Assigned task:
Go through the listing below and show each line that has the word "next".

Data:
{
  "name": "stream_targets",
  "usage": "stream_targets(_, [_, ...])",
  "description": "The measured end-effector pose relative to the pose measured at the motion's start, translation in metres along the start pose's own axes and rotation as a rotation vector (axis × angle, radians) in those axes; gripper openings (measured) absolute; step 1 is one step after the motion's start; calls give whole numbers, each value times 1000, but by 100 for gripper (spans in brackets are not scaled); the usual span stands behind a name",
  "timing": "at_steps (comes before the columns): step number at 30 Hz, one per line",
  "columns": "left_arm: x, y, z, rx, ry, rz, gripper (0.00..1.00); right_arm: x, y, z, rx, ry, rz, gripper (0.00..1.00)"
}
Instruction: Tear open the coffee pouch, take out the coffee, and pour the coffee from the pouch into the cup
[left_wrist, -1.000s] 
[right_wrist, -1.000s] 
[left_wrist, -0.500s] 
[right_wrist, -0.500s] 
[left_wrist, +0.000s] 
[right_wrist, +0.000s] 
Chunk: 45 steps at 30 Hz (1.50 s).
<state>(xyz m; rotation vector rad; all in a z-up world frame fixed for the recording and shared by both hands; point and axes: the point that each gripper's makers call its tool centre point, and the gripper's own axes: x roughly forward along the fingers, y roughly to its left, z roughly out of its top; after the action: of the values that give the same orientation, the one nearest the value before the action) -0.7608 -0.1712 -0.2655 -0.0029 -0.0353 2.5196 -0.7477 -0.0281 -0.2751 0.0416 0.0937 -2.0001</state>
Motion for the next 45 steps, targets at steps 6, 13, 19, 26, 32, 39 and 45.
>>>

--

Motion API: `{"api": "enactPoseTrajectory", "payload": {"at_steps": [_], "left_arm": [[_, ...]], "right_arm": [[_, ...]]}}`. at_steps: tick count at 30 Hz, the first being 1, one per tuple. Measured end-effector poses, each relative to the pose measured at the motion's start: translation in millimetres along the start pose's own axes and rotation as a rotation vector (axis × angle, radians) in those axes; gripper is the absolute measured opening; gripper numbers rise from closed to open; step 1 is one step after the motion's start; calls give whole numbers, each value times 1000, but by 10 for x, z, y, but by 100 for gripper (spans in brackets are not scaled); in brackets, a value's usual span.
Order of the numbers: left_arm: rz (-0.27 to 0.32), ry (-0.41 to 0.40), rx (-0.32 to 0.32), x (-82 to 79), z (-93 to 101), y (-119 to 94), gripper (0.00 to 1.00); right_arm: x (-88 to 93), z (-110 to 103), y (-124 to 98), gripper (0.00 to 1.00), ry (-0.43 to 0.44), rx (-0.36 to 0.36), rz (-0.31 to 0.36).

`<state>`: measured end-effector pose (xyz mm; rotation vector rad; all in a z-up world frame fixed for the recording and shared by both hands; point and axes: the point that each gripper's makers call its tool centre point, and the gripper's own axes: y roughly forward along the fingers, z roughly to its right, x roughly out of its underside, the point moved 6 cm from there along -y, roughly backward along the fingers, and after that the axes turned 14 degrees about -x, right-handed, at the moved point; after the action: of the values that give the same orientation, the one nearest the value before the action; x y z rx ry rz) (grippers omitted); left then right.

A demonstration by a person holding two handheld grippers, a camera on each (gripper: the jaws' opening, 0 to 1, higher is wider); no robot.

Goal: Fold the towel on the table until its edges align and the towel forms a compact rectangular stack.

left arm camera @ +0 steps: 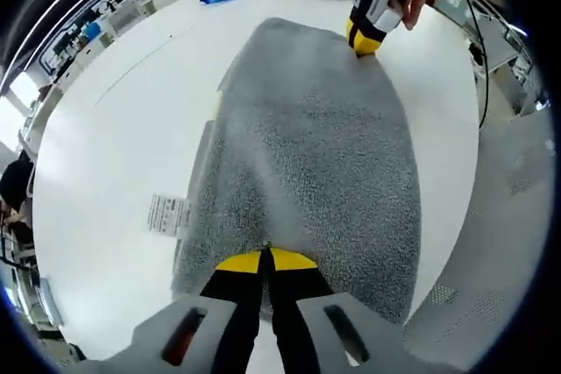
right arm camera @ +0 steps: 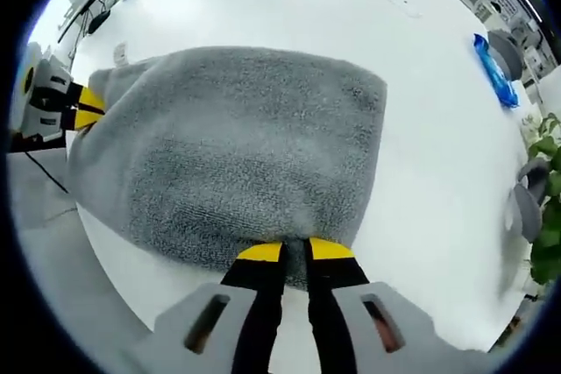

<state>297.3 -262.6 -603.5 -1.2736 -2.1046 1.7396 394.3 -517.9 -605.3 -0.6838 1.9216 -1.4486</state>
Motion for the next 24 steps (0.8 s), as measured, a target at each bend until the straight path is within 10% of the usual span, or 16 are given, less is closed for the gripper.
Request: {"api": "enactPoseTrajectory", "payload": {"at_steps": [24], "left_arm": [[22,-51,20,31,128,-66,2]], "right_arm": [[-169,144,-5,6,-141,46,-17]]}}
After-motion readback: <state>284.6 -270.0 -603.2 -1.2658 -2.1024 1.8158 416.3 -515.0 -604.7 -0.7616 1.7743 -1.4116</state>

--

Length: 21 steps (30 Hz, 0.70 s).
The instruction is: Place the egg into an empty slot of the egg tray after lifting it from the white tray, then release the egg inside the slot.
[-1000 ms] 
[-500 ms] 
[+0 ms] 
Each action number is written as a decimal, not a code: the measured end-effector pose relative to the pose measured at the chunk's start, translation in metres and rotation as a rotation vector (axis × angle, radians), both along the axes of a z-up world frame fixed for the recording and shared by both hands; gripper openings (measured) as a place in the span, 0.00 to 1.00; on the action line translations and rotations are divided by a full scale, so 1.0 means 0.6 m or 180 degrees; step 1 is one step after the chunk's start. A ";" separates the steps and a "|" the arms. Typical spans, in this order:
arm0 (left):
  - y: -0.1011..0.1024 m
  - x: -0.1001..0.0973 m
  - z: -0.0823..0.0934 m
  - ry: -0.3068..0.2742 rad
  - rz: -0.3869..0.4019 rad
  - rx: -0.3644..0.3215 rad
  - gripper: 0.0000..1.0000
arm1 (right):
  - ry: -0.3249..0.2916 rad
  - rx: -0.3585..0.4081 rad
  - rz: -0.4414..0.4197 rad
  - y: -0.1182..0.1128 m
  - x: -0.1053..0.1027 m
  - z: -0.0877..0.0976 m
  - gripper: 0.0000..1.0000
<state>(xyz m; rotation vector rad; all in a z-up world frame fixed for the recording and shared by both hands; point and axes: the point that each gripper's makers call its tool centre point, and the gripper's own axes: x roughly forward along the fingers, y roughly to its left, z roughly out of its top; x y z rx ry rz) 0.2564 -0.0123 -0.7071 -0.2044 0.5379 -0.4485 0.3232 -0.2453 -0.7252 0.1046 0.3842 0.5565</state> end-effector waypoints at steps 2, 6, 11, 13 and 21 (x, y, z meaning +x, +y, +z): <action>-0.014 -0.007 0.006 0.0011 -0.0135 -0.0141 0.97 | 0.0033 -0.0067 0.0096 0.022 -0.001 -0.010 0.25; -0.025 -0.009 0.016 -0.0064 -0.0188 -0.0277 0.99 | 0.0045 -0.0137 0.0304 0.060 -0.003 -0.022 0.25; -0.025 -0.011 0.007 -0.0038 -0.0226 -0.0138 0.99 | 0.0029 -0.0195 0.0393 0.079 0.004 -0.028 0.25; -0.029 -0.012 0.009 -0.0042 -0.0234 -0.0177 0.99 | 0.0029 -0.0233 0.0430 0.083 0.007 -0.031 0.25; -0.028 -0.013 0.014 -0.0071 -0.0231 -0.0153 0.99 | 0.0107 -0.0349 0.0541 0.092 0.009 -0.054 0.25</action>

Task answer:
Motion for the next 45 steps, targets at steps 6, 13, 19, 26, 32, 39 and 45.
Motion for the next 24 steps (0.8 s), as measured, a target at each bend until the straight path is within 10% of the usual span, or 16 are given, less is closed for the gripper.

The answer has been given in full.